No śmieszne jak nie wiem.
Ale uderzyła w psiaka czy nie? Bo to jest raczej ważna kwestia dla dalszego poruszania tematu....
To można wywnioskować z tekstu. A fakt, że mama przekrzykiwala próby podjęcia tematu, tylko to potwierdzają.
Twojej matce powinni dać w ryj (bo twarzy to ona jak widac nie ma) i dożywotnio zabrać prawo jazdy.
To oczywiście nijak nie usprawiedliwia zachowania Twojej matki, ale może wpadła w jakiś szok spowodowany stresem? I dlatego nie jest w stanie podjąć tematu? Tym bardziej, że jak sama powiedziałaś "podnosiła głos i przekrzykiwała". Gdyby faktycznie myślała, że nic się nie stało to chyba nie byłoby takiej emocjonalnej reakcji?
Pies oczywiscie wszedl na pasach na zielonym swietle. Raczej wtargnol i pewnie miał wlasciciela wiec niech go pozbiera jak nie moze upilnować. Masz do wyboru drzewo, pieszego na chodniku samochod z naprzdciwka czy przejechac psa ??
Jakby się tak zastanowić chwilę - to, że np. mógłby jeszcze żyć, tylko trzeba by mu było udzielić pomocy weterynaryjnej? A tak być może zdychałby na środku jezdni x godzin?
Ja bym się zatrzymała i zobaczyła. A gdyby nie żył spróbowałabym go zepchnąć na pobocze chociaż.
Do Wewior: Jak bym Ciebie potrąciła to też bym sie nie zatrzymała, bo i po co? A jak by mnie potem jakimś cudem znaleźli i zapytali czemu "uciekłam z miejsca wypadku"odpowiedziałabym, a kogo ja niby potrąciłam? S_u_k_e jakąś.
Znaleźli się wielcy obrońcy praw zwierząt k*rwa jego mać.

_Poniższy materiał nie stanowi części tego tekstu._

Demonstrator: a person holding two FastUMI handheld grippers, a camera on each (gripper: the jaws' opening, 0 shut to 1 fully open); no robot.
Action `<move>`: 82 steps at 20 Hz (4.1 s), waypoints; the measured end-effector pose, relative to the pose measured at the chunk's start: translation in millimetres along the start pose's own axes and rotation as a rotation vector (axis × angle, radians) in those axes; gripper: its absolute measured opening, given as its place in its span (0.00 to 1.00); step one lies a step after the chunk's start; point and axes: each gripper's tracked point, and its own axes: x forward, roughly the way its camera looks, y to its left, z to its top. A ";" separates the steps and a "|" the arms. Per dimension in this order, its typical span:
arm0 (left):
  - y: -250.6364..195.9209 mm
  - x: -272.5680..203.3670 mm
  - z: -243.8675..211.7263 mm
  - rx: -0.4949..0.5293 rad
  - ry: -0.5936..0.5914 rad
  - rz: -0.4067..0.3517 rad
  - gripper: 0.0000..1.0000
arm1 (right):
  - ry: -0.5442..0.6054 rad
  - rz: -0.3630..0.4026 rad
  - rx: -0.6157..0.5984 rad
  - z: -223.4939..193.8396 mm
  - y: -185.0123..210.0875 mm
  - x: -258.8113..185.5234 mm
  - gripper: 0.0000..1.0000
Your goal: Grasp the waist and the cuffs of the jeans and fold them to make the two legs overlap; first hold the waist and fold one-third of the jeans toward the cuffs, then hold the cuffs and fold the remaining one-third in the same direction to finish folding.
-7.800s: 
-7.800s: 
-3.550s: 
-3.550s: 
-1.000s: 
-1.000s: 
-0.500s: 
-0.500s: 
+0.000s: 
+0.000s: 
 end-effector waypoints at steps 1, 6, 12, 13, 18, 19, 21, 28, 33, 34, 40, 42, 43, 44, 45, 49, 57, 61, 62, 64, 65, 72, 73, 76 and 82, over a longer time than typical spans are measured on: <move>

To, że matka autorki ma coś nie tak z głową, że przejechała w taki głupi sposób psa jest faktem, ale jak jakiś zwierzak wejdzie nagle na jezdnię to z reguły jest wybór rozjechać go albo nagle skręcić, ryzykując wypadek, w którym może ktoś zginąć.
Ale co z tego, to tylko głupi ludzie, ważne że wiewiórka przeżyła, nie?
Za wypadek z udziałem zwierzęcia odpowiada WŁAŚCICIEL ZWIERZĘCIA.
Moja koleżanka straciła rękę bo ratowała atakującego jej auto kundla i dachowała. Warto było?
Moja koleżanka straciła rękę bo omijała kundla i dachowała. Co ty na to.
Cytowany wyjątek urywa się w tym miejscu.